Baptism by fire is never easy. Michelle Haines learned this lesson firsthand as she was thrust into the position of head coach for SMC’s four-year defunct softball program. After the originally hired head coach quit, Haines was thrown into a foreign role and forced to learn the nuances of coaching on the fly. It wasn’t an easy task as the team struggled to find a single win, but Haines watched the team progress each successive game and knew there would be a light at the end of the tunnel. As the season began, Haines knew it wouldn’t go without complications, but even she wasn’t fully aware of what was headed her way. “It was a lot more than I was expecting,” said Haines. “Taking on a coaching job at a community college level, I was not aware of everything that it entailed, like learning the rules, understanding how the conference goes, even certain things like making sure field maintenance was up to par. It was a very interesting experience, to say the least.” Haines was thrust into the head coaching position mid-way through the season, and because of that she was unable to make all of the adjustments she felt were necessary. “I didn’t really have a first year; I basically had half a season,” she said. “Being thrown into a job where I basically didn’t have any time to get a team together, we got as many girls as we could get and ended up with probably a team

of eleven.” The lack of able bodies hurt SMC during the season, as the team failed to notch a win and the losses began to wear on the Corsairs. “By mid-season we got more frustrated,” said Haines. “Just because we started to really play well and yet we were still losing.” Despite the struggles, Haines saw beyond the results and into a team built on hard work and determination. “The fact they kept their heads up the whole time, I knew that it was a good, strong team with a lot character and players that just wanted to play for the love of the sport,” she said. “For me, that was the reason why I kept pushing forward and really tried get this program going.

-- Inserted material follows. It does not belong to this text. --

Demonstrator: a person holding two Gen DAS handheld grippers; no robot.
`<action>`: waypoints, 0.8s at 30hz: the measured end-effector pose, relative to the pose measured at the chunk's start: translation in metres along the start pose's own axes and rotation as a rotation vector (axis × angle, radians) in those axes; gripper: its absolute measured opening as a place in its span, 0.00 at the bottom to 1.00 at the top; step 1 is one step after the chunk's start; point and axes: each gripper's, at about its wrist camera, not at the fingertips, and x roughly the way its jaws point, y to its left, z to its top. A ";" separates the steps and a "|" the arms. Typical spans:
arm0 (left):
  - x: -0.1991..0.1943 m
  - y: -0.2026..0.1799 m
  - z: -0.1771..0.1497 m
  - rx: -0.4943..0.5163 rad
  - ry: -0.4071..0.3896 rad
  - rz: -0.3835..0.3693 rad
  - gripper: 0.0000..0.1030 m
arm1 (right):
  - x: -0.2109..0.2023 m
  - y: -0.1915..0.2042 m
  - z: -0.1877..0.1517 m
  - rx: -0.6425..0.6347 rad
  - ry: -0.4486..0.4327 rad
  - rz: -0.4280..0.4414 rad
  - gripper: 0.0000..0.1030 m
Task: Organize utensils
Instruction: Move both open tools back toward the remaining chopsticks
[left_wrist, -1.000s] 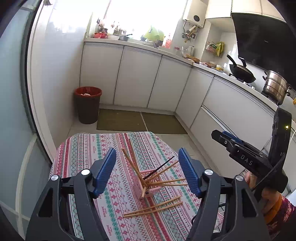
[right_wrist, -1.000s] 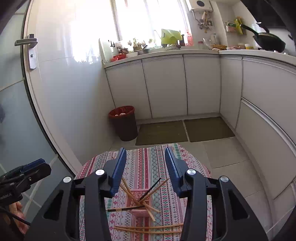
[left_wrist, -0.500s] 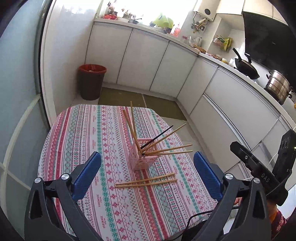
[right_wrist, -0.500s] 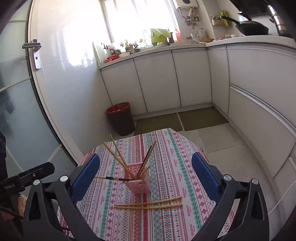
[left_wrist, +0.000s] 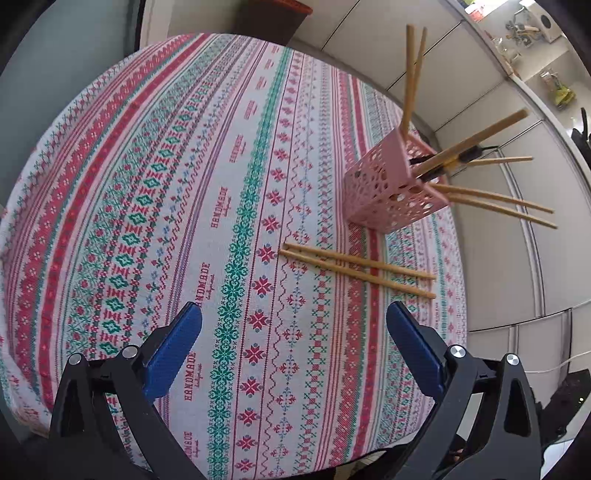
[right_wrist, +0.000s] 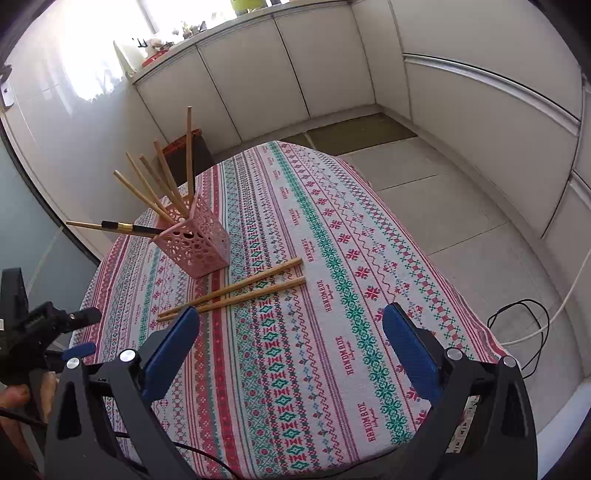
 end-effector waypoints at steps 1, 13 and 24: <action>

It’s because I had girls that truly wanted to play. While that love for the game didn’t necessarily translate to wins on the field, it certainly wasn’t for lack of effort. “They all wanted to play so bad,” said Haines. “Despite the struggles, they didn’t let it bring them down and they didn’t let it bring the team down. They really went out there, gave it their all and left their hearts on the field.” Heading into next season, Haines knows there will be obstacles to overcome, but she’s confident the team is headed in the right direction and is ready to close the gap between their opposition. “My expectation is to win,” said Haines. “I think we can close that gap now and, along with adding a couple of stronger players, we come out with a couple wins and continue to improve within the next two years.”